Prisoner of Trebekistan book review

The first time I read Bob Harris’ “Prisoner of Trebekistan”  I was 12 years old, and in a frenzy over jeopardy. 4 year, and countless books later, it is still the one i come back to time and time again, for its odd connections, and off humor. The book is one part autobiography, one part jeopardy study guide, and one part life advice, that combines in the strangest way possible to form an experience that is visceral, and exciting.

The book proper starts with a brief overview of the history of jeopardy, and how the creator, Merv Griffin came up with the idea. He then jumps into an anecdote of his experience taking the jeopardy test, and eventually succeeding to get on the show. After some humorous faltering he manages to win his first game. He is quickly consumed by his studies, so much so that he stops doing routine things like washing clothes and going outside. This world of learning where different themes and ideas converge to form an overarching narrative of the world at large, is known as Trebekistan.

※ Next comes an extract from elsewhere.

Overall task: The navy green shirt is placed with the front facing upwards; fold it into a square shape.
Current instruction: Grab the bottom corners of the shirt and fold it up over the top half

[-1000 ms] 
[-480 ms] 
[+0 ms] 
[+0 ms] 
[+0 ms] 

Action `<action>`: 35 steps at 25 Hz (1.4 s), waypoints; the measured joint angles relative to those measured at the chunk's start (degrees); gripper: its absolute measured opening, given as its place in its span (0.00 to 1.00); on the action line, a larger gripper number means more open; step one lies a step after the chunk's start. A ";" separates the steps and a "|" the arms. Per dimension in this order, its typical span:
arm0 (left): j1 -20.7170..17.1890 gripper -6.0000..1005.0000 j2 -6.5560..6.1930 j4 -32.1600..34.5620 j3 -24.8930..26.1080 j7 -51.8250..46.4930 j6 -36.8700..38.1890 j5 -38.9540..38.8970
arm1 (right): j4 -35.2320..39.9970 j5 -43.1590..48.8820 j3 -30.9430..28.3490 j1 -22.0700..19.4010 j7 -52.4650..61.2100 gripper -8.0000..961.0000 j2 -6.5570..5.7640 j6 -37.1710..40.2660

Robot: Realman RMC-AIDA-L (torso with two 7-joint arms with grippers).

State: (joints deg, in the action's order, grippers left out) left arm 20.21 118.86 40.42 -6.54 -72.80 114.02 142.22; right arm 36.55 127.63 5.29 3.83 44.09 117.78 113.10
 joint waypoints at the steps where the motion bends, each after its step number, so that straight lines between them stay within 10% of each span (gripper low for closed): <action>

The biggest draw of “Prisoner of Trebekistan”, is the author’s ability to convey his thoughts and emotions with such clarity that it impacts you on a deep level. The book is at its core, a tale of a small town boy who moves to hollywood, and gets an opportunity to take part in a game that he never imagined. When he wins, you feel every ounce of excitement that he feels. When he is sad you will be brought to the verge of tears. There is never a point in the story where you feel disconnected from him, because even though he is going through so many foreign experiences, he is a very relatable and down to earth “Character”. He makes readers root for him, and want to experience these things with him.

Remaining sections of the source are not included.